Task goal -> Pull every line containing "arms" out of the material below.

====== Dataset content

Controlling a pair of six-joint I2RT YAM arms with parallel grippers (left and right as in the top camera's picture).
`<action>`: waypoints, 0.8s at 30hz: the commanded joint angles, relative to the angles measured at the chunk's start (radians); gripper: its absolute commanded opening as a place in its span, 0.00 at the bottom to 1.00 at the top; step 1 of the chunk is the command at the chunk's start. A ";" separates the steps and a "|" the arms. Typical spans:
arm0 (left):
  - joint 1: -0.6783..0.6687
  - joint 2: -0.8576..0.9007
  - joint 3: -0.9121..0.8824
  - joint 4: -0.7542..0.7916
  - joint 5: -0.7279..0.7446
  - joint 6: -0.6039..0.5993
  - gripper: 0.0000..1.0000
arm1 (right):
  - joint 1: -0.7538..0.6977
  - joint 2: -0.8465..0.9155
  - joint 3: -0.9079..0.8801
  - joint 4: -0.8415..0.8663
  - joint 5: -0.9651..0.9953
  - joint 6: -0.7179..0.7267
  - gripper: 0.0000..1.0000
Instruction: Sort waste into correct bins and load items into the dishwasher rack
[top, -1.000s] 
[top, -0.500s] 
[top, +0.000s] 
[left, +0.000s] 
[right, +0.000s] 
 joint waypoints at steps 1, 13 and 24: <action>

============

Your solution ->
Controlling a pair of six-joint I2RT YAM arms with parallel grippers (left and right as in the top camera's picture).
`<action>`: waypoints, 0.8s at 30hz: the commanded joint angles, relative to the angles measured at the chunk's start (radians); gripper: its absolute commanded opening as a place in its span, 0.00 at the bottom to 1.00 at the top; step 1 of the chunk is the command at the chunk's start. A ";" separates the steps and a "|" the arms. Typical spans:

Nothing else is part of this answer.